Francis Arthur AbbottSergeant Francis Abbott

36th/33rd Battalion, AIF

Service number: 3170

 

 

 

Born: 29 January 1893, Penrith, NSW

Died: 31 August 1918, Peronne, France

Frank Abbott came from a large family in the Penrith area that was very well thought of locally. Frank attended local schools before taking a job with a local store. He attended the local Anglican Church and stayed involved with the Sunday School, leaving them £25 in his will. He played the violin and achieved the rank of Lieutenant in the local cadet unit. He was keen to serve his country and joined the Instructional Unit at Liverpool in October 1915, becoming a musketry trainer and Acting Staff Sergeant Major. His enlistment applications were denied until he was finally permitted him to join his brothers-in-arms in 1917. His overseas service was short – he was in the trenches through periods of intense fighting and was recommended for a gallantry award – and came to an end in the battlefields of the Somme near Peronne in August 1918.

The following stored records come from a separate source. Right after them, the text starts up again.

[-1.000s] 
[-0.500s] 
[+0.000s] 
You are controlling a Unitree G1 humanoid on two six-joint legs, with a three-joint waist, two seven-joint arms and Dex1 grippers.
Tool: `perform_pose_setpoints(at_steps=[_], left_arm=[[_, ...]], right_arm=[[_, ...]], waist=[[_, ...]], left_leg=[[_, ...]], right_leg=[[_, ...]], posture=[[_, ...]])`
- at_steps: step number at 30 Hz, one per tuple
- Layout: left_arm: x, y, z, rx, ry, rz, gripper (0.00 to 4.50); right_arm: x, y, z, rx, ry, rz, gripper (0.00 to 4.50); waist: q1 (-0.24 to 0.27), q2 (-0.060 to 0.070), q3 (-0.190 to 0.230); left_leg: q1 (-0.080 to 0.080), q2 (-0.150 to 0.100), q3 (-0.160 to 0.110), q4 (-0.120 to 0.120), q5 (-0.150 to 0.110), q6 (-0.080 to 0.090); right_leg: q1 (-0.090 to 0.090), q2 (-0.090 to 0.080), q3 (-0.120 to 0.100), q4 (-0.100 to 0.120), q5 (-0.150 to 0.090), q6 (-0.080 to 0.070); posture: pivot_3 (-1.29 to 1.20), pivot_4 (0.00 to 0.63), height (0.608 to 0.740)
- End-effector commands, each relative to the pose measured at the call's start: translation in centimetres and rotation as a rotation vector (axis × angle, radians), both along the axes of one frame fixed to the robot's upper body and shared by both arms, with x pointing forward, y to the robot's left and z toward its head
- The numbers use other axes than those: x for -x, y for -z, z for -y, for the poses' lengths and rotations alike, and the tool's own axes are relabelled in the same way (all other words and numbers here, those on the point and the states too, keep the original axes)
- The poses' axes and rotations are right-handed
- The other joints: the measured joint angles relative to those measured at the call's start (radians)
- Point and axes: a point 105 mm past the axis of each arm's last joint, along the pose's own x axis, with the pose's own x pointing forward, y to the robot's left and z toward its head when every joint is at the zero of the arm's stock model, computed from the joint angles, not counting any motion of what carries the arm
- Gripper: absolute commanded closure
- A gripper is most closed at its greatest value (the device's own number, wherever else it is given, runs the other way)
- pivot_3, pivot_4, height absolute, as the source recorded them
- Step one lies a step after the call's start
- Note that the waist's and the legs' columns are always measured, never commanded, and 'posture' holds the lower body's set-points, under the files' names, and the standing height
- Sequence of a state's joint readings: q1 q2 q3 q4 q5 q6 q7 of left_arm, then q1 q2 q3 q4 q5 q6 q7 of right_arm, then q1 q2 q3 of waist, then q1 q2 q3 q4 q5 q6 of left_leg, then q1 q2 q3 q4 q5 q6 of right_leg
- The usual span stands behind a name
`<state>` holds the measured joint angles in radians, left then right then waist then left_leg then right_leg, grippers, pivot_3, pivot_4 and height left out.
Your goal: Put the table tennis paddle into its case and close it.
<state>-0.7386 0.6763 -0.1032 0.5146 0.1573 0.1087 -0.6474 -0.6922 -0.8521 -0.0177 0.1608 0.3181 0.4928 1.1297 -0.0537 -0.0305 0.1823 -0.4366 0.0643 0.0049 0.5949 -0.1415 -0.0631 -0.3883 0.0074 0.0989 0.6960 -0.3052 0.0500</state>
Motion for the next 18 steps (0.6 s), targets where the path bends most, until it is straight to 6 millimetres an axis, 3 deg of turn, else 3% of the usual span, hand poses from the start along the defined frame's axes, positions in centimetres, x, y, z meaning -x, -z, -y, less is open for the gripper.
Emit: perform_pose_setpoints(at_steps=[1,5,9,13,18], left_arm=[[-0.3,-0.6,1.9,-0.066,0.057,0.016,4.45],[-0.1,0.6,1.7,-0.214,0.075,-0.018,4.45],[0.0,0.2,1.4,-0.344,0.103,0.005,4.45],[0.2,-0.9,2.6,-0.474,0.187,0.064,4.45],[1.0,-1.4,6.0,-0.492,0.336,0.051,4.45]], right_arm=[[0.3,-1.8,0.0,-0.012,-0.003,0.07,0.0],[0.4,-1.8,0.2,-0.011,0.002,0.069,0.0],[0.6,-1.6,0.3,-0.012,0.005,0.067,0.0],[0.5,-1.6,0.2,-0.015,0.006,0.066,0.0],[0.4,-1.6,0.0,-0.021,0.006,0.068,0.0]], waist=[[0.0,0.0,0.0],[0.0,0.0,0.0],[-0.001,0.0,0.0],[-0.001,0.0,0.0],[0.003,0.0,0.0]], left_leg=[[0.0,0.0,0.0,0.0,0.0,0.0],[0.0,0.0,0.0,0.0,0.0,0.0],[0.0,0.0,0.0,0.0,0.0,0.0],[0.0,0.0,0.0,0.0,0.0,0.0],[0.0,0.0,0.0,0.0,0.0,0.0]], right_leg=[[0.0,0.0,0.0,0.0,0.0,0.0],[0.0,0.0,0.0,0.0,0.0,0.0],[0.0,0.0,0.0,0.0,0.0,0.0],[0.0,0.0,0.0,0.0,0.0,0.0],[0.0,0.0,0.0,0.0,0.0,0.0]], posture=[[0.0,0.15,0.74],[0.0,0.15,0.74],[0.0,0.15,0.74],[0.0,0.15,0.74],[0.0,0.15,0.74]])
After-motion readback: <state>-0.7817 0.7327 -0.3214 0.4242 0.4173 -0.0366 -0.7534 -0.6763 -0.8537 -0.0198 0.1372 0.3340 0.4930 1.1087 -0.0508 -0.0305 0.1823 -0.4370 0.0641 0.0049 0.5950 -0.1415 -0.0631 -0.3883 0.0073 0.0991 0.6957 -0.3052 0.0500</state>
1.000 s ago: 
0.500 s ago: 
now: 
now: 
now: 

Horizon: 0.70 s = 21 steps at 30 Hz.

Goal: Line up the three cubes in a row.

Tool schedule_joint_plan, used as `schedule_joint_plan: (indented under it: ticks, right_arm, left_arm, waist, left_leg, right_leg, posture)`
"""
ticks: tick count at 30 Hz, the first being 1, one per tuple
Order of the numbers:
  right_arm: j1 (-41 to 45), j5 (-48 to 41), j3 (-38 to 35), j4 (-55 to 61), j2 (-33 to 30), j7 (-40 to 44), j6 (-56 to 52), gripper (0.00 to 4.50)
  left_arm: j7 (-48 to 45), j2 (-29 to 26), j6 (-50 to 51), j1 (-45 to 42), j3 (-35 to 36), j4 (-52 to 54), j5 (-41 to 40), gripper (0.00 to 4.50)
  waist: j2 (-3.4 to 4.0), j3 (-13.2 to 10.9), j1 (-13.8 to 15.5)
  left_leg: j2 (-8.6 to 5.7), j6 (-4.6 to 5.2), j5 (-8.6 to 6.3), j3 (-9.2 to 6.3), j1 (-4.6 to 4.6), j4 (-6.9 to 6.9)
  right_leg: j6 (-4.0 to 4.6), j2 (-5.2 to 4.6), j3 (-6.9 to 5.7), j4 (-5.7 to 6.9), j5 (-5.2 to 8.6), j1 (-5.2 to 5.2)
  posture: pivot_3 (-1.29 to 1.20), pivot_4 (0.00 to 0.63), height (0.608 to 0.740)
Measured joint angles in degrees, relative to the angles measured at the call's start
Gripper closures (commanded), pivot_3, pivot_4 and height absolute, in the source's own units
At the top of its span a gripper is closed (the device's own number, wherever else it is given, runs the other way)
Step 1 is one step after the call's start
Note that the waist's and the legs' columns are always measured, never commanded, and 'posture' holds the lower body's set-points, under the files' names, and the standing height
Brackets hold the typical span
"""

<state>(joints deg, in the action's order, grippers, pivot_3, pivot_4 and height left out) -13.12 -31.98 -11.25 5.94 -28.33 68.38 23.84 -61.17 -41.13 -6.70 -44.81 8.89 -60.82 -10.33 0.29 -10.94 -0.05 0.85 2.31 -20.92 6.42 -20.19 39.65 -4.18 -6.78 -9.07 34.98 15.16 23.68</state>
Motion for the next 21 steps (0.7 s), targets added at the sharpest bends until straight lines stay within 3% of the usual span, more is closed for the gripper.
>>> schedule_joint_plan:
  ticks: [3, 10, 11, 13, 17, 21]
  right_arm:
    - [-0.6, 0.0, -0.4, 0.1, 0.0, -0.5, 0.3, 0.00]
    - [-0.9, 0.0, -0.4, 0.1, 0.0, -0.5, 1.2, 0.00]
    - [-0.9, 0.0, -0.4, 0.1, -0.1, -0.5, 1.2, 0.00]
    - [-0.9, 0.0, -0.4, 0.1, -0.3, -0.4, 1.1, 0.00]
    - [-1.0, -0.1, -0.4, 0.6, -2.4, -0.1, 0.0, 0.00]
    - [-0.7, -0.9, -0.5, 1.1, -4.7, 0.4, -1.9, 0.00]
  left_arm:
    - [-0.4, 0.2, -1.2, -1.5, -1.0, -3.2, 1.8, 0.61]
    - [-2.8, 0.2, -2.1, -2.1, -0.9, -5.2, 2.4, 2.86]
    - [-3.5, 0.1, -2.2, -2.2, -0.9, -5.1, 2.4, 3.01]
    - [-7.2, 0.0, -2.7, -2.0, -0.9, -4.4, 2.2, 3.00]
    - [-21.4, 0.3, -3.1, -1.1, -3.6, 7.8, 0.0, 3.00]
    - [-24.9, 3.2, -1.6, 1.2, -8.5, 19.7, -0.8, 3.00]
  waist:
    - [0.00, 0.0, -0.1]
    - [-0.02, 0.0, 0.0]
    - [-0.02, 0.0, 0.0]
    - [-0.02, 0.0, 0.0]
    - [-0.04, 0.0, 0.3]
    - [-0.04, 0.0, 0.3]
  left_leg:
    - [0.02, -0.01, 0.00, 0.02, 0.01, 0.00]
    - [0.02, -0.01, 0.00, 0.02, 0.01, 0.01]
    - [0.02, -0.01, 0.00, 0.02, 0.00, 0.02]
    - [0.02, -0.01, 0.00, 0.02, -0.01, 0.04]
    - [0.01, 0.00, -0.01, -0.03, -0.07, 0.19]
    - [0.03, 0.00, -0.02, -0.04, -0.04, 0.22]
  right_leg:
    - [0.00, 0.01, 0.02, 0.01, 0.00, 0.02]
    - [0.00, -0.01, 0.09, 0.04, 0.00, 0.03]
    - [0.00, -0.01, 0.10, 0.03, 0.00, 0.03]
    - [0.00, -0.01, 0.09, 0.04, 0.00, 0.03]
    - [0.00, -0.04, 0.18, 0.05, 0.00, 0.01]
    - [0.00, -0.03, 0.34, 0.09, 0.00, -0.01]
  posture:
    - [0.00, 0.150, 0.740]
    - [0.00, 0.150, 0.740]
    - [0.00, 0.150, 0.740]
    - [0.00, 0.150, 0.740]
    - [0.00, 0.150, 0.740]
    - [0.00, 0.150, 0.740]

Francis Arthur Abbott was born at Penrith NSW on 29 January 1893 to Joseph Abbott and Mary Ann Mitchell, both of whom were born in England, and who were married at St Silas’ Waterloo in February 1872. He was the second youngest of their seven surviving children and the youngest son. He was the only one of the four sons to enlist – his brother Joseph was exempted from military service in October 1916 to keep Frank’s grocery business going and to look after their elderly parents, James and Albert worked on the railways like their father. Though coming from a family of railwaymen, Frank had chosen a different life and worked as a storeman for the Nepean Cooperative Stores until setting up for himself in March 1914 as a grocer and produce merchant.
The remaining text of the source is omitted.